Records contained in a dataset
== Segment start ==

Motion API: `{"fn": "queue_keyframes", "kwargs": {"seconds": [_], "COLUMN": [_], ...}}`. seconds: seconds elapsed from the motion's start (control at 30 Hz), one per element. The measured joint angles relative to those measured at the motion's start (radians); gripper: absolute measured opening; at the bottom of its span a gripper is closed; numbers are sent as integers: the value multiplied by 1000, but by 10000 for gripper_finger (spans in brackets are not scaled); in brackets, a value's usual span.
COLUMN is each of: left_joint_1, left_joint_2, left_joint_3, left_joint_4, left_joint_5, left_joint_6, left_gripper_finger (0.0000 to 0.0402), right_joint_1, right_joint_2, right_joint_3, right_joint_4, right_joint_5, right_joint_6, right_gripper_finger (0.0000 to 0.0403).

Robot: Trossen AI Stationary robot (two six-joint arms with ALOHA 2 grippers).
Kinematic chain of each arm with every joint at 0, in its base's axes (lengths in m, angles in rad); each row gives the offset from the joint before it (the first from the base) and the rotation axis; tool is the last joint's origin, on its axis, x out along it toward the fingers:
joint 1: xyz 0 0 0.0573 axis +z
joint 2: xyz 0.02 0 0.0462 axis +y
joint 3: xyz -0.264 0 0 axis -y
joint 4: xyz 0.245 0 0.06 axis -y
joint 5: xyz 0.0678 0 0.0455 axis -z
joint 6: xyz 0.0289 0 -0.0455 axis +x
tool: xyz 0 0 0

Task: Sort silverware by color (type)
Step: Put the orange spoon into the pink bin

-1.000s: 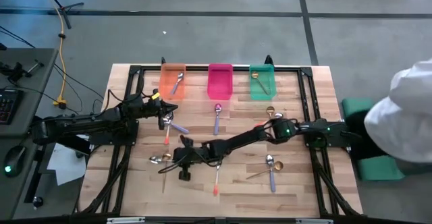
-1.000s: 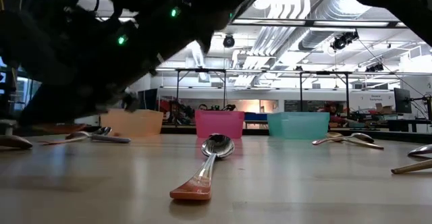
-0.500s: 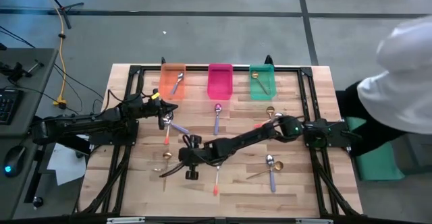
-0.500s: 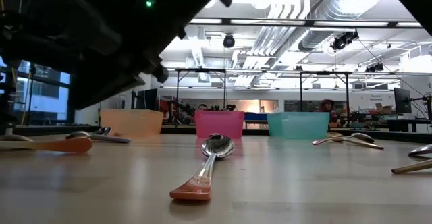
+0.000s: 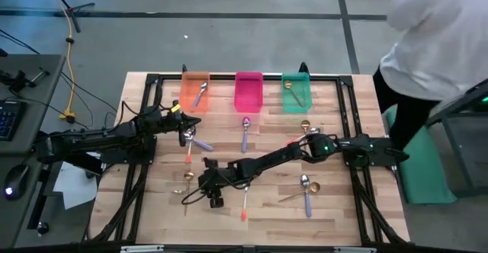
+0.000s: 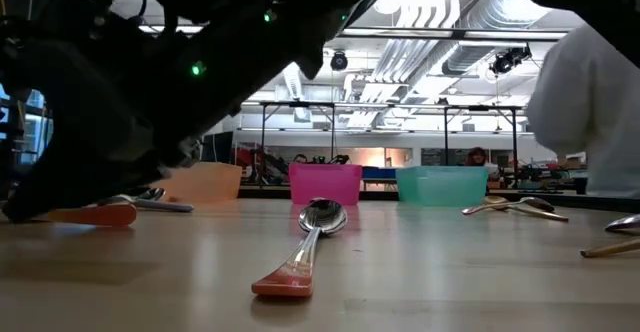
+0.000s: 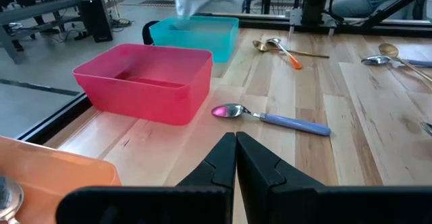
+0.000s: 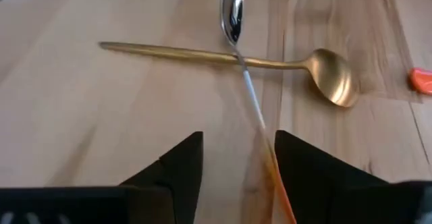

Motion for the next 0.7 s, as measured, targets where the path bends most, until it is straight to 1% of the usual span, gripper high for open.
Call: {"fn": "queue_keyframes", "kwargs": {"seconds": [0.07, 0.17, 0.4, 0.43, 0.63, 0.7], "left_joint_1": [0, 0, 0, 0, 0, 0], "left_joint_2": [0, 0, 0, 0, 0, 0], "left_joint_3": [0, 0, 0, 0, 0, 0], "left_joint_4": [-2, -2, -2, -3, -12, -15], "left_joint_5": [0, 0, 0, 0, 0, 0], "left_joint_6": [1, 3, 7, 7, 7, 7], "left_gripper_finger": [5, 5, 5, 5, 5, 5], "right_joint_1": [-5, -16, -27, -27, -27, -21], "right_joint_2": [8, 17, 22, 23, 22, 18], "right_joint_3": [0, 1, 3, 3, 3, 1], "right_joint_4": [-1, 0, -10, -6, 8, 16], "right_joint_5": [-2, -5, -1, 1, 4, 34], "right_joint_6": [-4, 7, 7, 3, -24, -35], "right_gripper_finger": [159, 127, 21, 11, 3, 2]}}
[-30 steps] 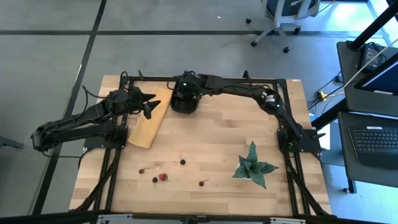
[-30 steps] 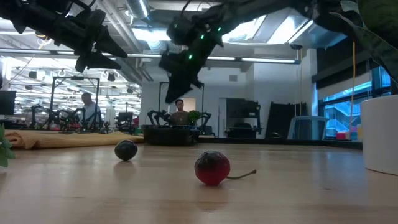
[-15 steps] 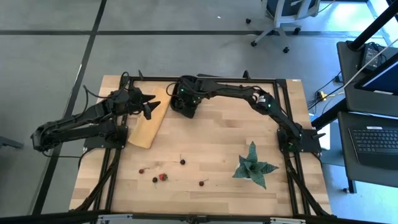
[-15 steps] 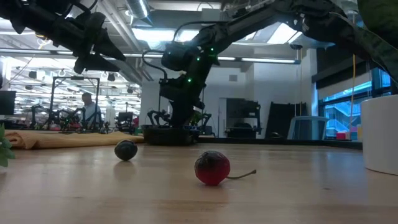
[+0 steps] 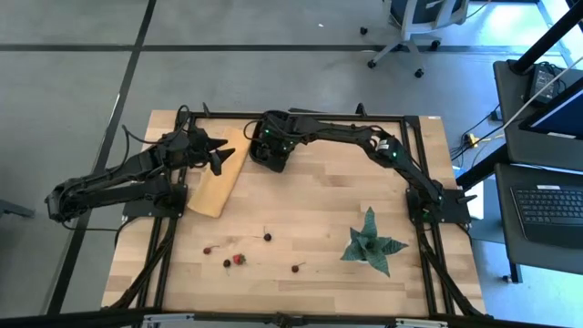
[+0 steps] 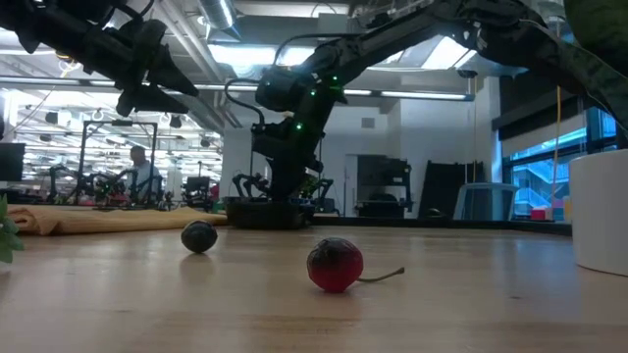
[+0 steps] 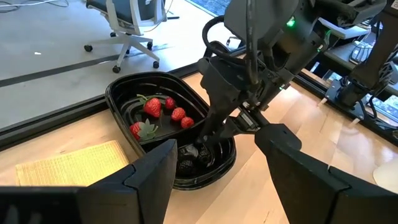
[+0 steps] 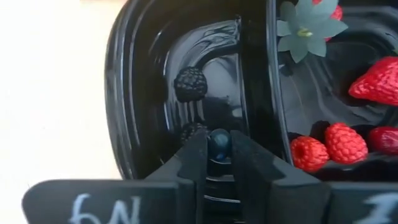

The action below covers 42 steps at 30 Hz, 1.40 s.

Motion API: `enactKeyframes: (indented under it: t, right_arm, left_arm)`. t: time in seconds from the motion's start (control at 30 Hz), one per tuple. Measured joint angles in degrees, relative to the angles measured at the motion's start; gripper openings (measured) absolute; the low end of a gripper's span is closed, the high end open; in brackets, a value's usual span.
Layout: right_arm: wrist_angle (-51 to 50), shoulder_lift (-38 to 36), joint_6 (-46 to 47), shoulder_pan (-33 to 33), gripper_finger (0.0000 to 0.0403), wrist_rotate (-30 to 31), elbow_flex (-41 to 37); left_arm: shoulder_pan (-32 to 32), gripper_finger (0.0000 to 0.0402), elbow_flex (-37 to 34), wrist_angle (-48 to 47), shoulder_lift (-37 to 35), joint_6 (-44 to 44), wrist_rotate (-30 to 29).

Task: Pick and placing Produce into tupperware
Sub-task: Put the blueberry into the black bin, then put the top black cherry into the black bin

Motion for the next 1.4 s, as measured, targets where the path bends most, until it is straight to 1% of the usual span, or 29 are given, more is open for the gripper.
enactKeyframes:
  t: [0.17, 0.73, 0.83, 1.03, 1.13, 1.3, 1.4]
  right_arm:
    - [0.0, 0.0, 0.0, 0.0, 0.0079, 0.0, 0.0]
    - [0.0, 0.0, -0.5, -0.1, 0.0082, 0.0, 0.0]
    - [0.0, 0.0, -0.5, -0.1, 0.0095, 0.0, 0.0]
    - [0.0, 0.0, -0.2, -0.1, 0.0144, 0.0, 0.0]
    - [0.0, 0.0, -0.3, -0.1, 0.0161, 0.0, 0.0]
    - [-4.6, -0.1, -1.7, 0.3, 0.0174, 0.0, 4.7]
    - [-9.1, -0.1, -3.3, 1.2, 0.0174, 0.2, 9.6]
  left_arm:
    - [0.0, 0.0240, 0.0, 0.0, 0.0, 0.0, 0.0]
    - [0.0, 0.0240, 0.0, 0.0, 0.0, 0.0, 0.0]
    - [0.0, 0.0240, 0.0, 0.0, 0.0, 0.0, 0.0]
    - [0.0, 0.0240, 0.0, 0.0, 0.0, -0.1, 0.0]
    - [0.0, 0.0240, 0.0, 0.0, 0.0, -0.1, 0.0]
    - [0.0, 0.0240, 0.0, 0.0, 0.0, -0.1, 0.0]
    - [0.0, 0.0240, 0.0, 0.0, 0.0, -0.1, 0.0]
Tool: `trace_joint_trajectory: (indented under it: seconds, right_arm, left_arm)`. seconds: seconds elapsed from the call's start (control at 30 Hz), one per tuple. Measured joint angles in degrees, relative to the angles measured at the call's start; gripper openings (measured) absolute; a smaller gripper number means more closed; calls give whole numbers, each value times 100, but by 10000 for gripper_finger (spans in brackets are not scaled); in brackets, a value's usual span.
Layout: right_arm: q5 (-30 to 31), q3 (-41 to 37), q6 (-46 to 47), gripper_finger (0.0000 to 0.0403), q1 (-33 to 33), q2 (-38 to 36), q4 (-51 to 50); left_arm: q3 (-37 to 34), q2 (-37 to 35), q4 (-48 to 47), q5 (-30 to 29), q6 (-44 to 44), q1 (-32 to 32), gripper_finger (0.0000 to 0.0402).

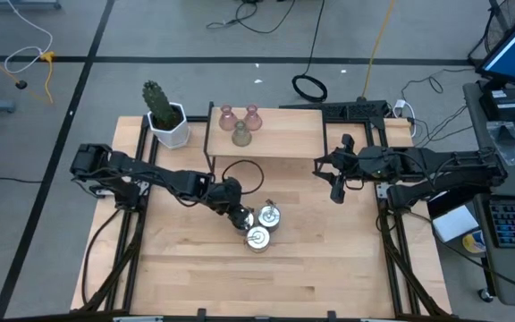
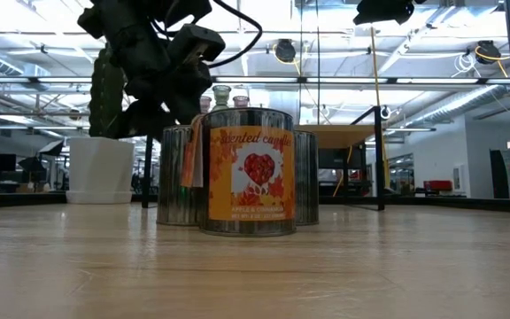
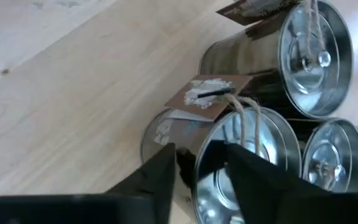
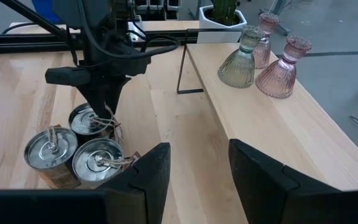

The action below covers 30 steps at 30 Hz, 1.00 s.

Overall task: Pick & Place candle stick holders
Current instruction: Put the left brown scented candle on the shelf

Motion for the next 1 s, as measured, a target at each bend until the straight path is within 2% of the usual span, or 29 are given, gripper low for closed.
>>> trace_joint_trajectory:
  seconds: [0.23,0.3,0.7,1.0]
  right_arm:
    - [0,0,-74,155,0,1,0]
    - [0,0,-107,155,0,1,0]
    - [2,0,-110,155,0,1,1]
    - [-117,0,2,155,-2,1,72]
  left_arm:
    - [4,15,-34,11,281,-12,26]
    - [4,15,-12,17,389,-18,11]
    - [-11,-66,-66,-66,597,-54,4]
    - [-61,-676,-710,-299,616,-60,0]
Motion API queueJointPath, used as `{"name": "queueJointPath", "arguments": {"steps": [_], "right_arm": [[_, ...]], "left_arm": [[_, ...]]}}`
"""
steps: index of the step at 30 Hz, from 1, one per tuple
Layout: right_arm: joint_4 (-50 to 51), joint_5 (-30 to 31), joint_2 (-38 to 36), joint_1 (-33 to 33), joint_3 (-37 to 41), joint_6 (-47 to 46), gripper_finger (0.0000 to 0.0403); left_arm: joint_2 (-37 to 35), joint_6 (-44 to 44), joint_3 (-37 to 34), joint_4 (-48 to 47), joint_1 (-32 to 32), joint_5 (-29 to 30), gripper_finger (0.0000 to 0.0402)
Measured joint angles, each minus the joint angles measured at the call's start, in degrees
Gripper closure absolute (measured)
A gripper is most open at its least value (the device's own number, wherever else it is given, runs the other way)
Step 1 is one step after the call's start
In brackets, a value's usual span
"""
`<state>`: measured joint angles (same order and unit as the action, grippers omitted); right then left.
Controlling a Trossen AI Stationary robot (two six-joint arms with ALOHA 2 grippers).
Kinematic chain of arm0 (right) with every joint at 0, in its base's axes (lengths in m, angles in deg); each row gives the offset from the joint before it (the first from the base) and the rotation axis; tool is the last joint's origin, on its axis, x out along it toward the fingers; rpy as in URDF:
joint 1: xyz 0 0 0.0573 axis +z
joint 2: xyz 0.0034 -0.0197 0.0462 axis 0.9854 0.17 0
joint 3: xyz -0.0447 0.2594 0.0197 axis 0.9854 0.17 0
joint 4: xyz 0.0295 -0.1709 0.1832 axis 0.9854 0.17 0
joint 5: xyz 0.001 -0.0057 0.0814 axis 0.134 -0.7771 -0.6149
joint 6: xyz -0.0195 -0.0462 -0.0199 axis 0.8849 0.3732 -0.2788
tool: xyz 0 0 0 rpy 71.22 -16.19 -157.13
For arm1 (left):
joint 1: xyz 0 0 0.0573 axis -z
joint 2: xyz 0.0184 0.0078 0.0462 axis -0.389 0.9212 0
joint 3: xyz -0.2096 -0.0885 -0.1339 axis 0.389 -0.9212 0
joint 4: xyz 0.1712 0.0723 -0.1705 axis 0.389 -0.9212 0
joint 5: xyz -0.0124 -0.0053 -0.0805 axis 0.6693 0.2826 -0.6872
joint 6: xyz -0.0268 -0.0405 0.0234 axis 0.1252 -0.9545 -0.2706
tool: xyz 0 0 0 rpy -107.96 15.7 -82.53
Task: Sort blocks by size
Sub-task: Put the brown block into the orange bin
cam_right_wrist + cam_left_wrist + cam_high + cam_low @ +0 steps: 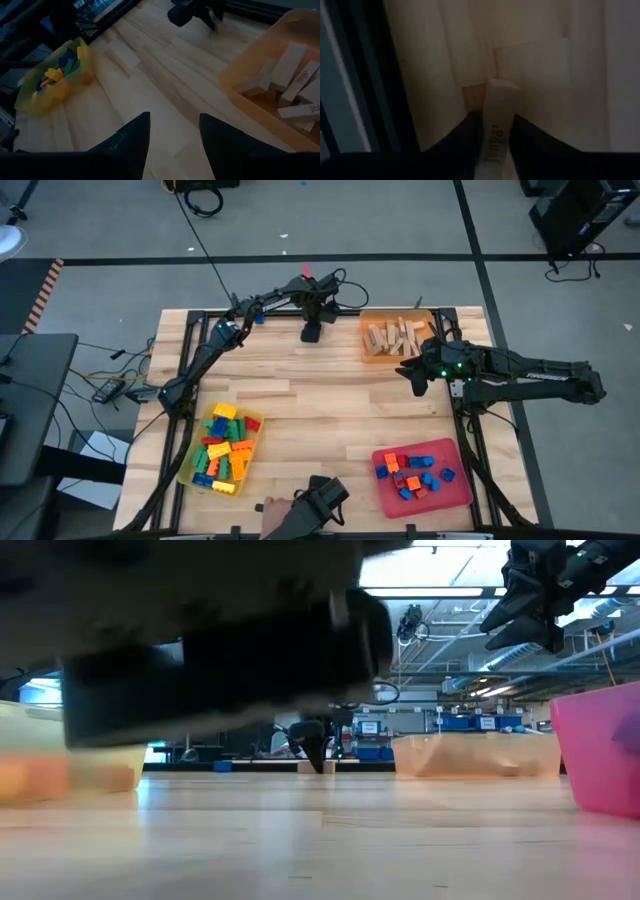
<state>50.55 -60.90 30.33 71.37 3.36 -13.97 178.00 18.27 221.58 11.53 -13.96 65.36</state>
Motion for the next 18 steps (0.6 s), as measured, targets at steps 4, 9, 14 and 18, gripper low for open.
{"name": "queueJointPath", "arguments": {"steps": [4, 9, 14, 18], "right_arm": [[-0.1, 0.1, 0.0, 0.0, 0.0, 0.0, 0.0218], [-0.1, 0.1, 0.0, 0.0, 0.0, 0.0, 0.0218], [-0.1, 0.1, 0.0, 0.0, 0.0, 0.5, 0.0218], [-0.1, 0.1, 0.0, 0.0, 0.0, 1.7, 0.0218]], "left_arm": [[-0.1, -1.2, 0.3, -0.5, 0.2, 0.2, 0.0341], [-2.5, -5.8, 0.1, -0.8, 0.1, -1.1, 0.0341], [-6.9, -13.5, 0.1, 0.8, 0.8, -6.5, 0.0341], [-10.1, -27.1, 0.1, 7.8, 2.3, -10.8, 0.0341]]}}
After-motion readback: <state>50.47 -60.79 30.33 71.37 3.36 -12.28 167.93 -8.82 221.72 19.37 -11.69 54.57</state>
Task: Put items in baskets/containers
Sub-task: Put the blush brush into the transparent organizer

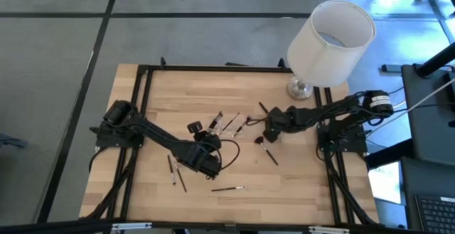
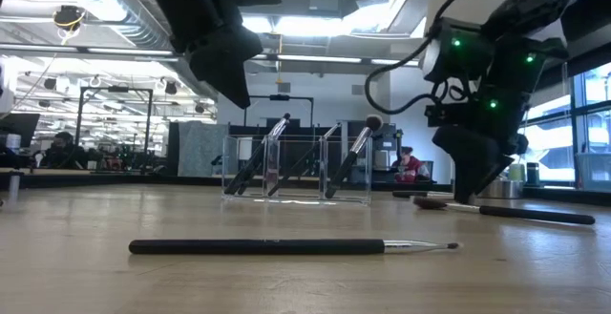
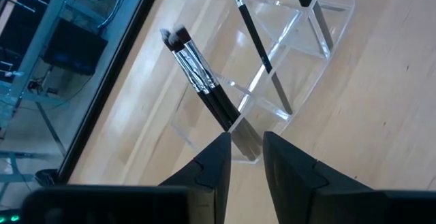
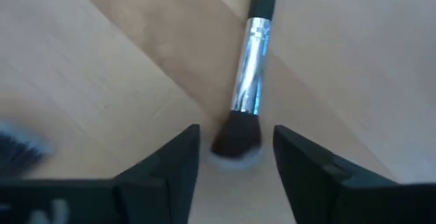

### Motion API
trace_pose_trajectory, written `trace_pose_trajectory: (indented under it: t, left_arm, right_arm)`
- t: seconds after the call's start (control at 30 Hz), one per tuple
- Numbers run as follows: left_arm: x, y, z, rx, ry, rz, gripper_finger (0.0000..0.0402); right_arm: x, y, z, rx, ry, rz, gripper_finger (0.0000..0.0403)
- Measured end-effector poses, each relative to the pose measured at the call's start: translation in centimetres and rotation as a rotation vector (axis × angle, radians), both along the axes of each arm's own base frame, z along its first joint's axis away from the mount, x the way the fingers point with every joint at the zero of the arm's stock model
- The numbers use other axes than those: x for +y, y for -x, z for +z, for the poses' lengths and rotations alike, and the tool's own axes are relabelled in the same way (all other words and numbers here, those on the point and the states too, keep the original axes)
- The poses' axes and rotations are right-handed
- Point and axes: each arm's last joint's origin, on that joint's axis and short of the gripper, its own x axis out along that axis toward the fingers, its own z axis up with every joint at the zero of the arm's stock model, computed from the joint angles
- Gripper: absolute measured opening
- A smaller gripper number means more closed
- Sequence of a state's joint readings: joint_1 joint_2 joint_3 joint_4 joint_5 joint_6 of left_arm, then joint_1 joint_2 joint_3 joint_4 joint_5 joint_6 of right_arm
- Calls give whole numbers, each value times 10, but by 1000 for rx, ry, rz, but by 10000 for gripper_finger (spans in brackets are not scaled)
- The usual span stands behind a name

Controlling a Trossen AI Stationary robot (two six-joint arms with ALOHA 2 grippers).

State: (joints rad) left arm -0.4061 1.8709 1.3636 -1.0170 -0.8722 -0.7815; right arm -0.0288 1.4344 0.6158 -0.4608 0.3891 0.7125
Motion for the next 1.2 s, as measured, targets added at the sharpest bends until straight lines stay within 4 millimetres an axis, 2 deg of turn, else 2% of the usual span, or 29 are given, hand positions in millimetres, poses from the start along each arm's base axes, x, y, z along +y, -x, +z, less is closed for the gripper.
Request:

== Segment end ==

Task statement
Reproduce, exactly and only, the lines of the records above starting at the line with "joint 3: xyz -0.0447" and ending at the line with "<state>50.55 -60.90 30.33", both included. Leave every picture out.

Exercise result
joint 3: xyz -0.0447 0.2594 0.0197 axis 0.9854 0.17 0
joint 4: xyz 0.0295 -0.1709 0.1832 axis 0.9854 0.17 0
joint 5: xyz 0.001 -0.0057 0.0814 axis 0.134 -0.7771 -0.6149
joint 6: xyz -0.0195 -0.0462 -0.0199 axis 0.8849 0.3732 -0.2788
tool: xyz 0 0 0 rpy 71.22 -16.19 -157.13
For arm1 (left):
joint 1: xyz 0 0 0.0573 axis -z
joint 2: xyz 0.0184 0.0078 0.0462 axis -0.389 0.9212 0
joint 3: xyz -0.2096 -0.0885 -0.1339 axis 0.389 -0.9212 0
joint 4: xyz 0.1712 0.0723 -0.1705 axis 0.389 -0.9212 0
joint 5: xyz -0.0124 -0.0053 -0.0805 axis 0.6693 0.2826 -0.6872
joint 6: xyz -0.0268 -0.0405 0.0234 axis 0.1252 -0.9545 -0.2706
tool: xyz 0 0 0 rpy -107.96 15.7 -82.53
Task: Sort blocks by size
Sub-task: Put the brown block into the orange bin
cam_right_wrist + cam_left_wrist + cam_high + cam_low @ +0 steps: 
<state>50.55 -60.90 30.33 71.37 3.36 -13.97 178.00 18.27 221.58 11.53 -13.96 65.36</state>

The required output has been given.